§ 31 APOaVDVO, Mündliche Prüfung

§ 31 APOaVDVO
Verordnung des Sächsischen Staatsministeriums der Justiz über die Ausbildung und Prüfung der Beamten des mittleren allgemeinen Vollzugsdienstes bei den Justizvollzugsanstalten (APOaVDVO)
Landesrecht Sachsen
Titel: Verordnung des Sächsischen Staatsministeriums der Justiz über die Ausbildung und Prüfung der Beamten des mittleren allgemeinen Vollzugsdienstes bei den Justizvollzugsanstalten (APOaVDVO)
Normgeber: Sachsen
Amtliche Abkürzung: APOaVDVO
Referenz: 305-6
Abschnitt: Teil 3 – Laufbahnprüfung → Abschnitt 3 – Prüfungsverfahren
 
(1) Red. Anm.:

Außer Kraft am 2. Oktober 2014 durch § 42 Absatz 2 der Verordnung vom 18. August 2014 (SächsGVBl. S. 494). Zur weiteren Anwendung, s. § 41 der Verordnung vom 18. August 2014 (SächsGVBl. S. 494 ).

(1) Die Mitglieder der Prüfungskommission müssen während der mündlichen Prüfung ständig anwesend sein.

(2) Für jeden Prüfungsteilnehmer ist eine Gesamtprüfungsdauer von dreißig Minuten vorgesehen. Mehr als fünf Prüfungsteilnehmer dürfen nicht gemeinsam geprüft werden.

(3) Die mündliche Prüfung erstreckt sich auf die Sachgebiete gemäß § 8 Abs. 6 und auf das vom Prüfungsteilnehmer bestimmte Wahlfach gemäß § 8 Abs. 8.

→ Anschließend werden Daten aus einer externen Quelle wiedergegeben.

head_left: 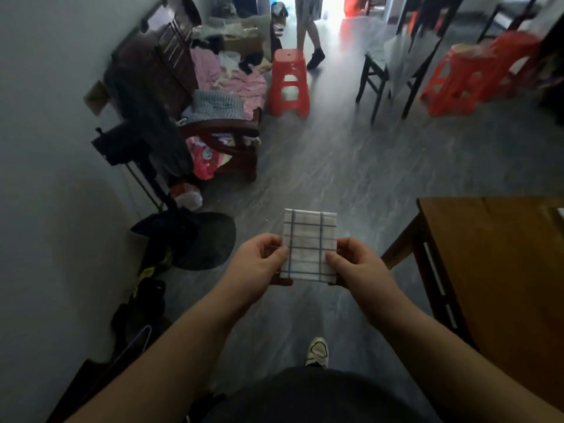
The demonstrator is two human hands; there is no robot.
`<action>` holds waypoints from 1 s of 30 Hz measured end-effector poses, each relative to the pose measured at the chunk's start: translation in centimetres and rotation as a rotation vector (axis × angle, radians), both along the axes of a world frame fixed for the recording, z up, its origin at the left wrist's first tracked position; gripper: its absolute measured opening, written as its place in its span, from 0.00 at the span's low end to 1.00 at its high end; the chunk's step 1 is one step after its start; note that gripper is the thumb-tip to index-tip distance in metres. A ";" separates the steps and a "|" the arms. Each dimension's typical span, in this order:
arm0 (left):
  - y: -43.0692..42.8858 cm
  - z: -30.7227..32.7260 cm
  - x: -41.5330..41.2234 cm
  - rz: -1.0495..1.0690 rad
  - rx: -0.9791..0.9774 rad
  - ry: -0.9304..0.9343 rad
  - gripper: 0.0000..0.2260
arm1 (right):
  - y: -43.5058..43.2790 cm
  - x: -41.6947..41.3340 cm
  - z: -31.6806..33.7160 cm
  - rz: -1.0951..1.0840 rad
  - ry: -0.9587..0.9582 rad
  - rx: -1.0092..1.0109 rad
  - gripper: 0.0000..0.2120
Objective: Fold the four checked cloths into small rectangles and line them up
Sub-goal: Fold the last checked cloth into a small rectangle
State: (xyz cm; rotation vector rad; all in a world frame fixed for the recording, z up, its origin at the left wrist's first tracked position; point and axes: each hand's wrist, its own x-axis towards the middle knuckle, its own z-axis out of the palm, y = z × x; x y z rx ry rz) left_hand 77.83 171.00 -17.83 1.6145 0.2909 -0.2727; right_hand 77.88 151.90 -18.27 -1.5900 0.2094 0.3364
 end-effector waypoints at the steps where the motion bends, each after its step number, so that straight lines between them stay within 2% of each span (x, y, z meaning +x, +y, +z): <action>1: -0.7 0.3 2.1 -0.010 0.000 -0.006 0.07 | -0.7 2.1 0.2 0.004 -0.008 0.005 0.06; 5: -2.9 0.9 9.2 -0.020 -0.027 0.022 0.04 | -2.8 9.2 0.8 -0.016 -0.029 0.007 0.06; 14: -5.7 -0.4 24.1 -0.149 0.043 0.052 0.06 | -6.0 22.0 -0.9 -0.087 -0.039 -0.070 0.06; 19: -6.2 -1.6 34.8 -0.207 0.049 0.044 0.05 | -6.4 31.8 -2.3 -0.147 -0.033 -0.099 0.06; 25: -6.7 -2.2 49.6 -0.292 0.029 0.046 0.03 | -6.4 45.0 -2.6 -0.267 -0.035 -0.108 0.05; 30: -11.3 -1.3 59.7 -0.406 0.044 0.027 0.03 | -9.6 52.2 -2.1 -0.430 -0.049 -0.115 0.04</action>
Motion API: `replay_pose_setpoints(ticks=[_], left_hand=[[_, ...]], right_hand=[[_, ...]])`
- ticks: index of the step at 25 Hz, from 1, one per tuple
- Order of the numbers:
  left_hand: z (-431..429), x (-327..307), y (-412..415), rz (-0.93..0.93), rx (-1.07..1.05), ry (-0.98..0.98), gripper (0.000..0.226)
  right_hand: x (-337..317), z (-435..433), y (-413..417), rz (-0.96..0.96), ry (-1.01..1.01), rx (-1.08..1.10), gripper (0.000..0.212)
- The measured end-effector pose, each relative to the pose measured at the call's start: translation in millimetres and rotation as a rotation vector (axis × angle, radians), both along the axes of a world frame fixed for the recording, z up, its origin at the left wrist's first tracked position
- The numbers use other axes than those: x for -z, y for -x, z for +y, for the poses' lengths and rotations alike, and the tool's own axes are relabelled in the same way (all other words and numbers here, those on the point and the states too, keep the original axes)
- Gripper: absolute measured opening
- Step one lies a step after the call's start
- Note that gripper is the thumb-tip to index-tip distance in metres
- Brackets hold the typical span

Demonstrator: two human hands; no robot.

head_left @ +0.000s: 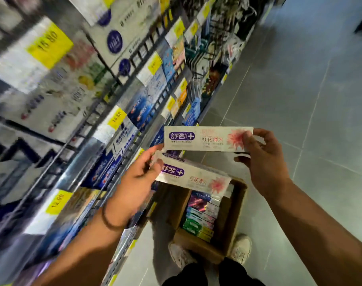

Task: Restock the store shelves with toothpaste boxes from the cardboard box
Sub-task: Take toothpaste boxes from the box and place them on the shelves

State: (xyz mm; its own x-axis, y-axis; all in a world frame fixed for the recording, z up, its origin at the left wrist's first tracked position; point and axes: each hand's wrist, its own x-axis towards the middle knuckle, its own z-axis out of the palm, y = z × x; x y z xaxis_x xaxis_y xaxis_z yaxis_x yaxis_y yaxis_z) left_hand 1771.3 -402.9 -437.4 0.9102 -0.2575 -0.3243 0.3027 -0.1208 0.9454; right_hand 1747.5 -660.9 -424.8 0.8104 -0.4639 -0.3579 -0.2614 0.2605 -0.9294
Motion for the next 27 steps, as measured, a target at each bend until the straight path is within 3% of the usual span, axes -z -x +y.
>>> replay_pose_setpoints(ticks=[3,7,9,14,19,23,27], left_hand=[[11.0,-49.1,14.4,-0.092,-0.058,-0.053,0.040],[30.4,-114.0,39.7,-0.177,-0.160,-0.075,0.026],[38.8,-143.4,55.9,-0.217,-0.204,-0.058,0.031],[55.9,-193.9,105.3,-0.299,-0.344,-0.040,0.031],[78.7,-231.9,159.8,-0.388,-0.492,-0.058,0.048],[106.8,-259.9,205.3,-0.435,-0.620,-0.076,0.031],[139.2,-286.0,241.1,-0.464,-0.708,-0.100,0.037]], right_hand=[[-49.7,11.4,4.3,-0.056,-0.008,-0.024,0.010],[-108.5,25.7,10.6,-0.123,-0.063,-0.054,0.015],[-133.7,33.2,13.6,-0.151,-0.091,-0.110,0.016],[-184.3,57.4,23.1,-0.215,-0.109,-0.279,0.012],[-222.0,93.8,41.8,-0.330,-0.181,-0.458,0.010],[-255.8,133.4,58.9,-0.319,-0.256,-0.535,0.007],[-284.7,173.3,74.7,-0.329,-0.265,-0.669,0.009]])
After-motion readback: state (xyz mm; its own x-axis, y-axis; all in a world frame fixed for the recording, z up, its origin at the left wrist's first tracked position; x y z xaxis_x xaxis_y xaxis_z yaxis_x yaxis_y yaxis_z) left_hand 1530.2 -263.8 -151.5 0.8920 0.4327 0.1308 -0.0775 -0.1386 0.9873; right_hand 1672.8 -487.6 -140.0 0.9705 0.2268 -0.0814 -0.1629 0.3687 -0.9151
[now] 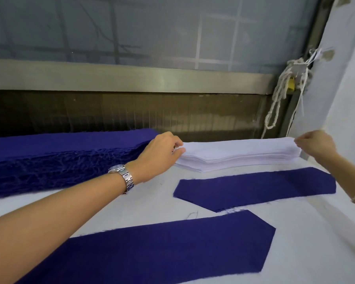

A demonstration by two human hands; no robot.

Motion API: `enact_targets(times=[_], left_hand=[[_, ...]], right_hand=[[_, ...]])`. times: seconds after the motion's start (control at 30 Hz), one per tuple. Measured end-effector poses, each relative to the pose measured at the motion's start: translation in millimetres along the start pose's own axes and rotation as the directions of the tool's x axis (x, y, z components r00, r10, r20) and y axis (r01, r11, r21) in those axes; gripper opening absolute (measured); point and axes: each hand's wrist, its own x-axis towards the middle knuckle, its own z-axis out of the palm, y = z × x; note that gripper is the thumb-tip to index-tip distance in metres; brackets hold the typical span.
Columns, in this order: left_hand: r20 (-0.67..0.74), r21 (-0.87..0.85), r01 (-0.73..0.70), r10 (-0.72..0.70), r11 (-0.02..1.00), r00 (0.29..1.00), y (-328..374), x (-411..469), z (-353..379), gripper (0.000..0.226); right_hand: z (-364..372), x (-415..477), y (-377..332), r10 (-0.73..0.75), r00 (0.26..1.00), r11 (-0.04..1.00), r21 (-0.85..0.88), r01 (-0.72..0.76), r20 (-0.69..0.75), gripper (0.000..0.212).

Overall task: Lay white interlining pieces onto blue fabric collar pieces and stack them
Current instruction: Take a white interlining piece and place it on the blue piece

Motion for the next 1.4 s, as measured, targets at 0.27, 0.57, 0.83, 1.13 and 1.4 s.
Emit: enact_targets(times=[0.27,0.57,0.83,1.13,1.4], left_hand=[[0.114,0.061,-0.006,-0.001,0.998,0.994,-3,38,18,0.027],[0.105,0.059,0.043,-0.049,0.997,0.993,-5,58,34,0.028],[0.109,0.015,0.112,-0.113,0.994,0.988,-7,67,40,0.023],[0.144,-0.015,0.128,-0.125,0.992,0.982,-8,74,37,0.019],[0.176,-0.024,0.132,-0.126,0.991,0.976,-7,78,36,0.018]], right_hand=[[21,26,9,-0.029,0.999,0.995,-0.092,0.033,0.045,0.031],[30,43,10,-0.024,1.000,0.965,-0.260,0.022,-0.003,0.032],[38,46,16,-0.062,0.993,0.961,-0.274,0.032,-0.101,0.028],[36,44,12,-0.262,0.960,0.892,-0.404,0.202,-0.098,0.022],[35,48,17,-0.287,0.957,0.914,-0.310,0.260,-0.044,0.019]])
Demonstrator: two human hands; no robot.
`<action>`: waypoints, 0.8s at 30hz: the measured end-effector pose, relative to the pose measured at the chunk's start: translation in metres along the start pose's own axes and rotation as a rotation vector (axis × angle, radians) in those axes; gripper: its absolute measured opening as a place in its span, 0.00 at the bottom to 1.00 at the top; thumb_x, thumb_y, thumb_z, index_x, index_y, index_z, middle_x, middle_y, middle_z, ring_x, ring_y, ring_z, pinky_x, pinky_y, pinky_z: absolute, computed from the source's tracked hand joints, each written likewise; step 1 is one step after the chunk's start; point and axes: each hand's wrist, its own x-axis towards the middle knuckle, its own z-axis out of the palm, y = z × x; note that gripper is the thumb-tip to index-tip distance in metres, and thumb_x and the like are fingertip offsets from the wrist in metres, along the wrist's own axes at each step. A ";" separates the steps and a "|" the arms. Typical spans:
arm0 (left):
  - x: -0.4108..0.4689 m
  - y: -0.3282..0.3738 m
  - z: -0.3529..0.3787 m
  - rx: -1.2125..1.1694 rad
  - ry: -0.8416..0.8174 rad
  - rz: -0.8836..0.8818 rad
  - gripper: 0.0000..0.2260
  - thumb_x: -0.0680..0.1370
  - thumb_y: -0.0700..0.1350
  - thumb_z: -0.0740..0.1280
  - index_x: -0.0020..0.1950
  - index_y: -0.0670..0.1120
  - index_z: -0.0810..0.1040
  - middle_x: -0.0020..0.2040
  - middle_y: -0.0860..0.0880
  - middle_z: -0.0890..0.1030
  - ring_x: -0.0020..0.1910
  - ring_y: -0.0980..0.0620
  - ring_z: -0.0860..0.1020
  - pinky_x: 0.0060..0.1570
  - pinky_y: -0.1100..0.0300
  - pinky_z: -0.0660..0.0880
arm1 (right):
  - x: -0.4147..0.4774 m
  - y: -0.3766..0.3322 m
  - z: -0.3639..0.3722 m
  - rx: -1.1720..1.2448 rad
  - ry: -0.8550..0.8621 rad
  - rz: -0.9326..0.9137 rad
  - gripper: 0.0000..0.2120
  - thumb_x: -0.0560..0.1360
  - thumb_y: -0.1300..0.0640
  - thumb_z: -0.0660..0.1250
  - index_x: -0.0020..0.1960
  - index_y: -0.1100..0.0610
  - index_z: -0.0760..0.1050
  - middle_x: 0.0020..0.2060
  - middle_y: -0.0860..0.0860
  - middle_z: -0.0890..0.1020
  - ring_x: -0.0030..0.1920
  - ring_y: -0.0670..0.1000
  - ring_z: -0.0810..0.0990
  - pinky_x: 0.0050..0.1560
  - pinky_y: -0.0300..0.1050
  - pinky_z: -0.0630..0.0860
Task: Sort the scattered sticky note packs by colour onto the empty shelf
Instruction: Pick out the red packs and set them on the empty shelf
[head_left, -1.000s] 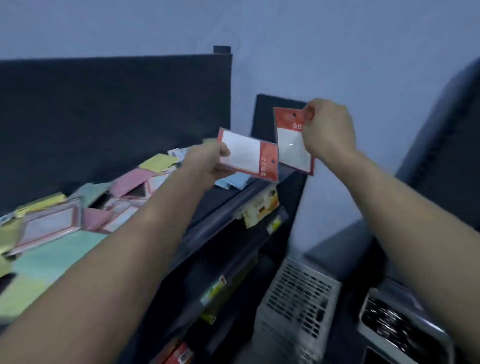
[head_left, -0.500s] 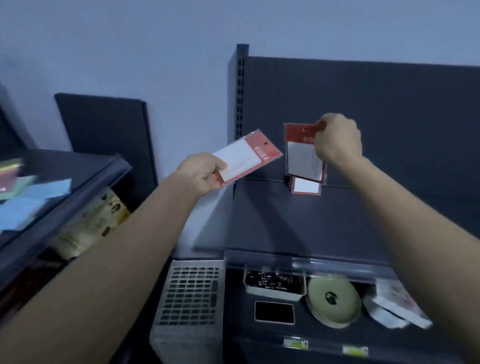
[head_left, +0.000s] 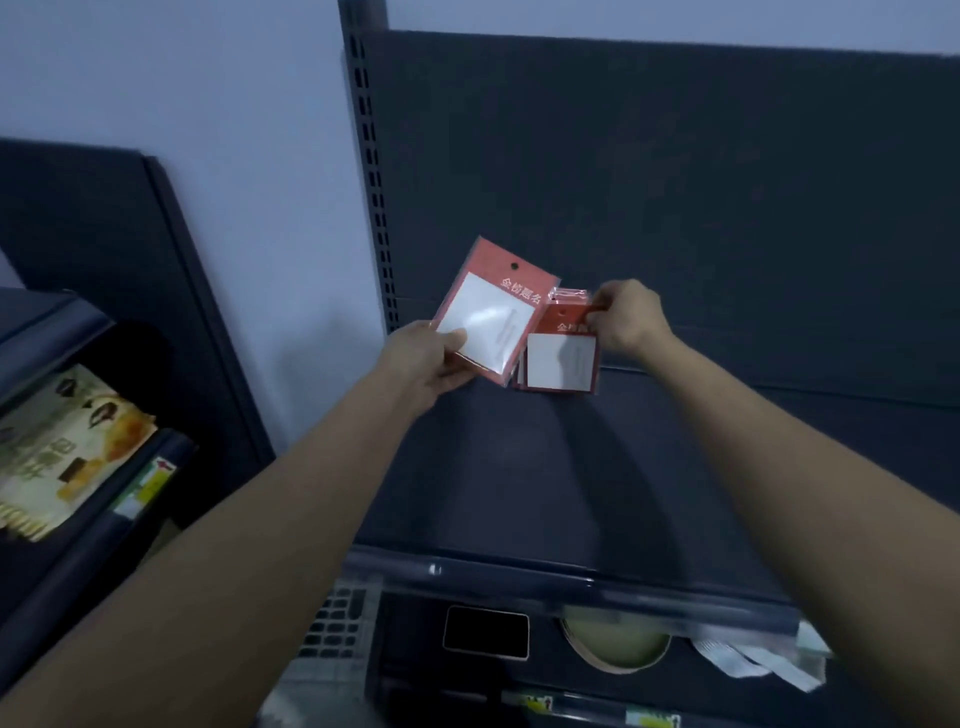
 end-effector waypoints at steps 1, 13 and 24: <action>0.006 -0.004 0.002 0.017 0.029 0.000 0.04 0.78 0.35 0.63 0.50 0.43 0.74 0.46 0.47 0.79 0.41 0.52 0.78 0.37 0.61 0.74 | 0.005 0.004 0.005 0.017 -0.011 -0.002 0.08 0.74 0.66 0.63 0.50 0.61 0.79 0.50 0.59 0.82 0.51 0.58 0.80 0.53 0.45 0.76; 0.048 -0.050 0.021 0.194 0.058 0.016 0.08 0.77 0.32 0.64 0.45 0.45 0.74 0.47 0.49 0.79 0.45 0.52 0.78 0.48 0.58 0.77 | 0.036 0.037 0.035 0.260 0.026 0.013 0.04 0.75 0.66 0.66 0.46 0.62 0.79 0.40 0.52 0.79 0.42 0.49 0.76 0.47 0.40 0.73; 0.079 -0.074 0.057 0.636 0.091 0.177 0.05 0.72 0.34 0.69 0.44 0.41 0.76 0.46 0.45 0.80 0.44 0.49 0.77 0.46 0.58 0.75 | 0.049 0.048 0.034 0.279 -0.002 -0.028 0.12 0.73 0.72 0.55 0.42 0.63 0.77 0.39 0.57 0.81 0.45 0.61 0.82 0.49 0.58 0.79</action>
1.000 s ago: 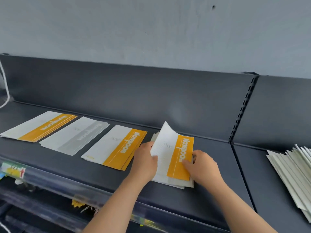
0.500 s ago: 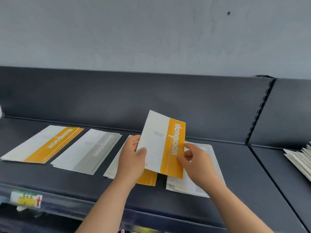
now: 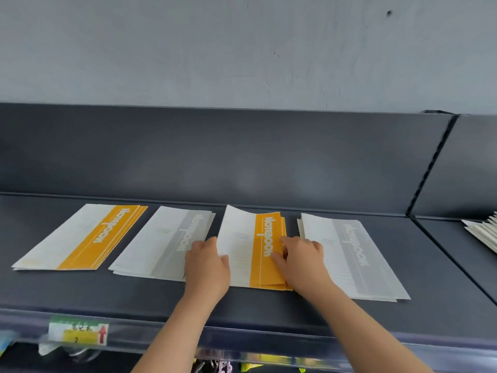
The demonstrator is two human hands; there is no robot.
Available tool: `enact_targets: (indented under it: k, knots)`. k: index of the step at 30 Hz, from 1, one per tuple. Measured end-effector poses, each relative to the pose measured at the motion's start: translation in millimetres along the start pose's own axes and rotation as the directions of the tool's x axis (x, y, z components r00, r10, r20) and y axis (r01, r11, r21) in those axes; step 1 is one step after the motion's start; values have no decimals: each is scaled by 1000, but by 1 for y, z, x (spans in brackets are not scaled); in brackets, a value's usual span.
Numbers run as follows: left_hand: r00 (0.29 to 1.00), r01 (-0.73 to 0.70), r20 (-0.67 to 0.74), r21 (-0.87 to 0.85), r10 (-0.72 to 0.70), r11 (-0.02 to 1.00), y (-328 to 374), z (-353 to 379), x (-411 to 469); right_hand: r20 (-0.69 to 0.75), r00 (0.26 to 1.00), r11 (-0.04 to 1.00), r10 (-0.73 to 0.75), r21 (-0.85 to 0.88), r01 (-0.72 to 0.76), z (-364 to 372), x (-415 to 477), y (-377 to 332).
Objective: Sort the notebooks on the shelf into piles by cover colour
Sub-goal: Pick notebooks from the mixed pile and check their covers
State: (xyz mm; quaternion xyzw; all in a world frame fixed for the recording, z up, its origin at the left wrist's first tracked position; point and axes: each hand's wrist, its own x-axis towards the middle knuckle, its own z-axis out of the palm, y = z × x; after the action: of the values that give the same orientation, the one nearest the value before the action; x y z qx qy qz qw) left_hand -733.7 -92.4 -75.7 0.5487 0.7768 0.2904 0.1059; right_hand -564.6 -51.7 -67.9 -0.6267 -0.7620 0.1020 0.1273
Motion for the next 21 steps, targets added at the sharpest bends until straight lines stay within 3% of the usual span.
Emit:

(4) Der Vorsitzende der Prüfungskommission leitet die mündliche Prüfung. Er sorgt für die Einhaltung der Prüfungsbestimmungen und für die Aufrechterhaltung der Ordnung. Die Anwärter des nachfolgenden Einstellungsjahrganges können bei der mündlichen Prüfung zuhören. Der Vorsitzende kann sonstigen Personen, die ein berechtigtes Interesse nachweisen, die Anwesenheit gestatten. Das Prüfungsergebnis wird den Prüfungsteilnehmern unter Ausschluss der Zuhörer bekannt gegeben.